* [WHAT TO DO]:
Write every line of the following listing exactly as it reads.

* [GIVEN MATERIAL]:
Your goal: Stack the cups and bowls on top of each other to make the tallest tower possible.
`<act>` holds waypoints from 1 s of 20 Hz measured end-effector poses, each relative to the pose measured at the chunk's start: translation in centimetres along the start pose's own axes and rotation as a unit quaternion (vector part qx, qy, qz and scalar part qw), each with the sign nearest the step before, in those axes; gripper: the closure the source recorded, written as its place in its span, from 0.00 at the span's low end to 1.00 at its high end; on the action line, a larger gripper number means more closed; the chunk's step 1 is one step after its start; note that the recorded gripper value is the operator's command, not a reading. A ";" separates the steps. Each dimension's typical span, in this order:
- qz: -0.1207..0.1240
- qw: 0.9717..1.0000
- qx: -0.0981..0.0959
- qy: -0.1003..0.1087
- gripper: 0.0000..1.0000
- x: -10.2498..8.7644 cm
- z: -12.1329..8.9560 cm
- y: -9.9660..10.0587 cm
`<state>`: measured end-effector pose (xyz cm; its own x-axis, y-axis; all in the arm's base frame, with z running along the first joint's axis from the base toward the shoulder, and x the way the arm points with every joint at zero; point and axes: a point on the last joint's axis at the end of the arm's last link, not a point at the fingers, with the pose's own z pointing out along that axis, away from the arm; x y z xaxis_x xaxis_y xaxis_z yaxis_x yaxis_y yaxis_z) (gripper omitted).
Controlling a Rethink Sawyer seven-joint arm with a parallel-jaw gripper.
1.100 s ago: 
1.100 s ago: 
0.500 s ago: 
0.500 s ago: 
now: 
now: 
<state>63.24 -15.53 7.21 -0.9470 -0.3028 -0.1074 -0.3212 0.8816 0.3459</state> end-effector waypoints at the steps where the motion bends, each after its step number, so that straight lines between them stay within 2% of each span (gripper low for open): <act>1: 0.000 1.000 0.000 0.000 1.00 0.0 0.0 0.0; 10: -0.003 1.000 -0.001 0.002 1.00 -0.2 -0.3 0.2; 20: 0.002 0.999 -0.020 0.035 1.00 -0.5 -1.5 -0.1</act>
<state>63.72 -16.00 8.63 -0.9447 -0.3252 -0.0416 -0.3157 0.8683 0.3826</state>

* [EXERCISE OUTPUT]:
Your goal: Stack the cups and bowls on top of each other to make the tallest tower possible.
`<act>` holds waypoints from 1 s of 20 Hz measured end-effector poses, each relative to the pose measured at the chunk's start: translation in centimetres along the start pose's own axes and rotation as a unit quaternion (vector part qx, qy, qz and scalar part qw), each with the sign nearest the step before, in those axes; gripper: the closure the source recorded, written as its place in its span, from 0.00 at the span's low end to 1.00 at its high end; on the action line, a larger gripper number means more closed; the chunk's step 1 is one step after its start; note that the recorded gripper value is the operator's command, not a reading. A ";" separates the steps. Each dimension's typical span, in this order:
- qz: -0.1207..0.1240
- qw: 0.9717..1.0000
- qx: -0.0981..0.0959
- qy: -0.1003..0.1087
- gripper: 0.0000..1.0000
- x: -10.2498..8.7644 cm
- z: -12.1329..8.9560 cm
- y: -9.9660..10.0587 cm
`<state>`: measured end-effector pose (xyz cm; its own x-axis, y-axis; all in the arm's base frame, with z running along the first joint's axis from the base toward the shoulder, and x the way the arm points with every joint at zero; point and axes: a point on the last joint's axis at the end of the arm's last link, not a point at the fingers, with the pose's own z pointing out along that axis, away from the arm; x y z xaxis_x xaxis_y xaxis_z yaxis_x yaxis_y yaxis_z) (gripper omitted).
Controlling a Rethink Sawyer seven-joint arm with a parallel-jaw gripper.
1.100 s ago: 
1.100 s ago: 
0.500 s ago: 
0.500 s ago: 
now: 
now: 
<state>63.24 -15.53 7.21 -0.9470 -0.3028 -0.1074 -0.3212 0.8816 0.3459</state> end-effector waypoints at the steps where the motion bends, each after its step number, so that straight lines between them stay within 2% of each span (gripper low for open): <act>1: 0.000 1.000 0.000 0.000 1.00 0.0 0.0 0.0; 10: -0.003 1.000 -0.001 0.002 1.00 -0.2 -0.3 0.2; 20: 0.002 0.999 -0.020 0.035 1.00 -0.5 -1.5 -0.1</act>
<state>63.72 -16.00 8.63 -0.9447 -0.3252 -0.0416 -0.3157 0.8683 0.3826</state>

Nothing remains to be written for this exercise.